The greatest, most pleasurable aspect of wine tends to be hidden from most consumers. You can buy wine from the store, purchase a glass or bottle at a restaurant, or attend a tasting at most wine stores or consumer tasting events and be totally oblivious of the phenomenon that is the holy grail for fine wine lovers. That is the incredible, often jaw-droppingly complex aromas, flavors and sublime beauty of a great wine that has been aged to maturity.
Not all wines are made for aging. Over 90 percent of wines in the marketplace are produced to be enjoyed soon after release, so I am not talking about aging a $15 California Chardonnay or the average Zinfandel. Wines made for aging typically have more phenolics than the average wine—more tannins, and compounds known as flavonoids and flavor precursors.
Wines that contain high amounts of these phenolics include top California Cabernet, Bordeaux, Italian wines made from the Nebbiolo grape, traditionally made Tempranillo blends from Rioja, and Syrahs from the Northern Rhone. For the compounds in wines like these to undergo the chemical processes and structural changes needed to fully express the potential range of flavors embodied in these wines takes time—from several years to two or three decades--under proper storage conditions. The result, though, is utterly worth it: wines with profound and entrancing perfume, complex and ethereal flavors, velvety texture, and soft, fully integrated tannins.
I had enjoyed wine, casually, for most of my life without being privy to the peak experience of drinking fabulous aged wine. On the rare occasions when I had a really expensive wine—typically a Napa Cabernet—it was at a restaurant when someone else was paying, like the client for whom I’d just closed a deal as a lawyer, and it was still a relatively recent vintage. A wine like that shows its power and one can tell it has purity of fruit, but there is little or no nuance or complexity to it.
My first opportunity to taste great aged wine—mature Bordeaux and a couple of old Italian wines—didn’t come until I was already in my mid-40s. A friend invited me to a tasting at a wine store in Southern California that regularly offered “library tastings”--tastings of bottles of older wines that they had set aside in their cellar and aged for some years to put into tastings like this for potential consumers. I was so captivated by the complex and nuanced flavors of these wines, and how much more interesting they were than any wine I’d ever tried before, that I just had to learn more about wine from that point on.
Last night, I had another such wine, an older Barolo, that reminded me of the huge difference between very good young wines and a great aged wine.
I was at a pasta making party with a group of wine friends. Virtually all the wines were very good and interesting in some way, especially the wines from a young friend of ours whose business is importing wine from selected French producers. The wine that stood out for the whole evening though, for me and my friends, was an older Barolo, a 1993 Rinaldi Brunate Le Coste, that I’d brought. It had a gorgeous nose of dried berry, roasted black fruit and fig, and a complex palate showing a variety of flavors, including anise, blackberry, ginger cake and dried berries.
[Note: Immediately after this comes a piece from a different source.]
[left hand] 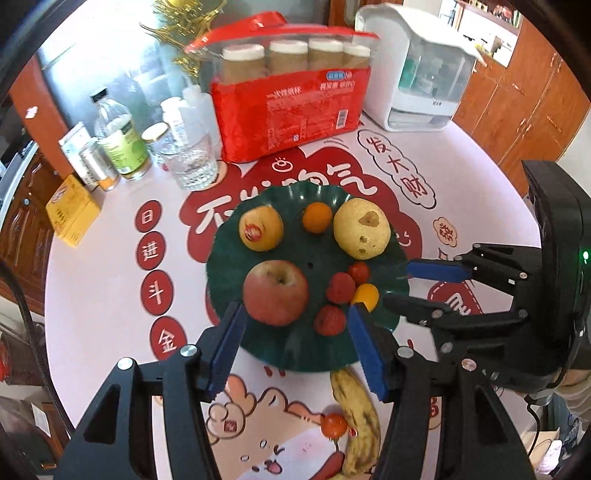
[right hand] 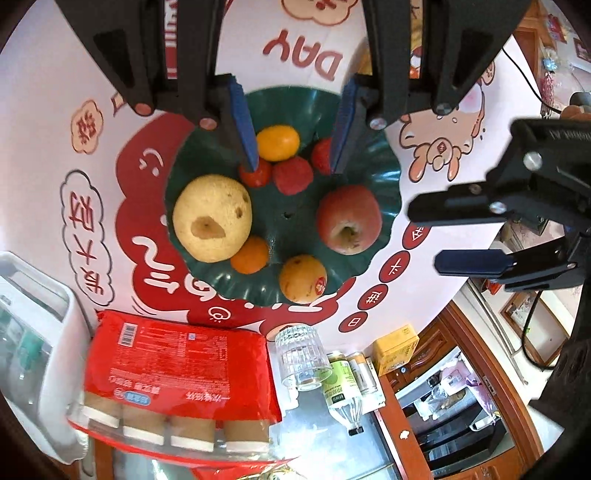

Eighteen years is not particularly old for a Barolo. Barolo is made from Nebbiolo, the king of Italian grapes, which is very powerful and tannic. The traditional winemaking methods used to extract all that power out of the grape-- long maceration periods and aging in neutral large oak casks—yield wines that usually don’t start to show their great complexity and beauty until they are 20 to 25 years old. Even then, they typically require a significant amount of decanting—exposure to air in a decanter or wine glass—to help soften the tannins further and allow the wine to open up and show what’s hidden inside.
So how can the average consumer who hasn’t been buying and storing great wines for years experience a fine aged wine? A number of restaurants, of course, have older vintages on their menus, but they usually run hundreds of dollars. In the local area, Vin Vino Wine in Palo Alto often features library wines in its daily tastings. The schedule for those tastings can be found on their website: http://www.vinvinowine.com/VVWCal/JanuaryCal.html. K&L in San Francisco and Redwood City often features an older Bordeaux or two in their monthly Saturday Bordeaux tastings. And there’s an unusual group in the Palo Alto area that has met twice a week for blindtastings for over 30 years, often of older wines that have been stored for years by the group’s organizer. If you’re interested in getting on the mailing list for that group’s tastings, send me a message with your email address.
Another way to access the experience of tasting fully mature wines is to ask around and find someone among your friends or acquaintances who collects wine. Ask them to invite you sometime when they are opening an older bottle. I promise the experience will be well worth the effort.